# SOURCE DATA:
━━━━━━━━

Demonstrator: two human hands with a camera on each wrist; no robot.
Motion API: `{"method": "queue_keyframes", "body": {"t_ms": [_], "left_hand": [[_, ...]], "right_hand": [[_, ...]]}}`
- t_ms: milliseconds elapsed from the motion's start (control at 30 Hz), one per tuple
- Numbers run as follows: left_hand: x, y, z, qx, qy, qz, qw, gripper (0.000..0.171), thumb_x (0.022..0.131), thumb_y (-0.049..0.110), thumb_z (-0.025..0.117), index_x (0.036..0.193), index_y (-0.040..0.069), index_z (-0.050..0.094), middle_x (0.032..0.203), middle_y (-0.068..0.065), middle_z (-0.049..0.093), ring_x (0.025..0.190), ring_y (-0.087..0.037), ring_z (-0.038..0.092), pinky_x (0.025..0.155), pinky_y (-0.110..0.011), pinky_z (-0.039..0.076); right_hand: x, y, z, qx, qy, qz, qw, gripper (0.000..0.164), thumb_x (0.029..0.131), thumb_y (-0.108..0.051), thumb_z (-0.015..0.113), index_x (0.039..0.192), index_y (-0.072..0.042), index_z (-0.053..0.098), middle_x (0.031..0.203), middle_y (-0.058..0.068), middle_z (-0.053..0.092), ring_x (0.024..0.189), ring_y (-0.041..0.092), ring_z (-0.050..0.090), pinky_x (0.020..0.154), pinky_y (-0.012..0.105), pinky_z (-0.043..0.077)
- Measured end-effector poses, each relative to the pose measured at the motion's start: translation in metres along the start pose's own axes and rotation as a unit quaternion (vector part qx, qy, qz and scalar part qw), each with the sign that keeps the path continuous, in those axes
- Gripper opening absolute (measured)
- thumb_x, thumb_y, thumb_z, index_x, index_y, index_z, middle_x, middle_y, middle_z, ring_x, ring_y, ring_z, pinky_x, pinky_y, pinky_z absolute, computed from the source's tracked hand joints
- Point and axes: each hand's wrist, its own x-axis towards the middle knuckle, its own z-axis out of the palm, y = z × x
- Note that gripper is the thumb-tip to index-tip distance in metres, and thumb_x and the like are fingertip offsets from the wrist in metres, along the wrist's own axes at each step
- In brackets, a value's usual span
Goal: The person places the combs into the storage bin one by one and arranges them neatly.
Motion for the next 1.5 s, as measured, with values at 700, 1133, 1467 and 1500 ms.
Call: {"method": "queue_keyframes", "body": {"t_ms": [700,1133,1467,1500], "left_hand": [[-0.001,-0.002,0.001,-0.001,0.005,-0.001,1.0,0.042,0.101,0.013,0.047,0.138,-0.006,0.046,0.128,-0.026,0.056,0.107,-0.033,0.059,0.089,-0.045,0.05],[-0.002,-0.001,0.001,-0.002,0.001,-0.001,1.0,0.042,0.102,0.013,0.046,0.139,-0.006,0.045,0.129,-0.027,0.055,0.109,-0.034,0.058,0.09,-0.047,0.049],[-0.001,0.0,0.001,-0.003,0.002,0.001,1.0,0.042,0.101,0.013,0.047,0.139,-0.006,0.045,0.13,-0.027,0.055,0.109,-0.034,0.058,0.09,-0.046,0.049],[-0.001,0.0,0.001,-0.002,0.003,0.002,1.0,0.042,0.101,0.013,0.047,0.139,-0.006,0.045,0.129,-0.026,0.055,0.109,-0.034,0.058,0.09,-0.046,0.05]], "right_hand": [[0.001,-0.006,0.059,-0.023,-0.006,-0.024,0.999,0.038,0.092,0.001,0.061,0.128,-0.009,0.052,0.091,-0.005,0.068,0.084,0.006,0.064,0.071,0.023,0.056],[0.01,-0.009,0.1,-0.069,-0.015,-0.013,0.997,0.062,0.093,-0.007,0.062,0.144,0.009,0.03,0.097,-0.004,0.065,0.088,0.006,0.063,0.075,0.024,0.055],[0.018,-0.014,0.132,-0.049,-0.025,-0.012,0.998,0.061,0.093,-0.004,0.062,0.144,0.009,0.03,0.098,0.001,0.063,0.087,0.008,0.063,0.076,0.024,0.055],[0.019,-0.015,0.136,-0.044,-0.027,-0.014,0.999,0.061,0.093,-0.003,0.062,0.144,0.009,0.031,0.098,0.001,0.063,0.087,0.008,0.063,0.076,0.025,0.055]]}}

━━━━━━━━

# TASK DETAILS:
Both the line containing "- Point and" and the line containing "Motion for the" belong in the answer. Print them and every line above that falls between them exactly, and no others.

# ANSWER BOX:
- Point and axes: each hand's wrist, its own x-axis towards the middle knuckle, its own z-axis out of the palm, y = z × x
- Note that gripper is the thumb-tip to index-tip distance in metres, and thumb_x and the like are fingertip offsets from the wrist in metres, along the wrist's own axes at each step
- In brackets, a value's usual span
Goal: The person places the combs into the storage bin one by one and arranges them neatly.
Motion for the next 1.5 s, as measured, with values at 700, 1133, 1467 and 1500 ms.

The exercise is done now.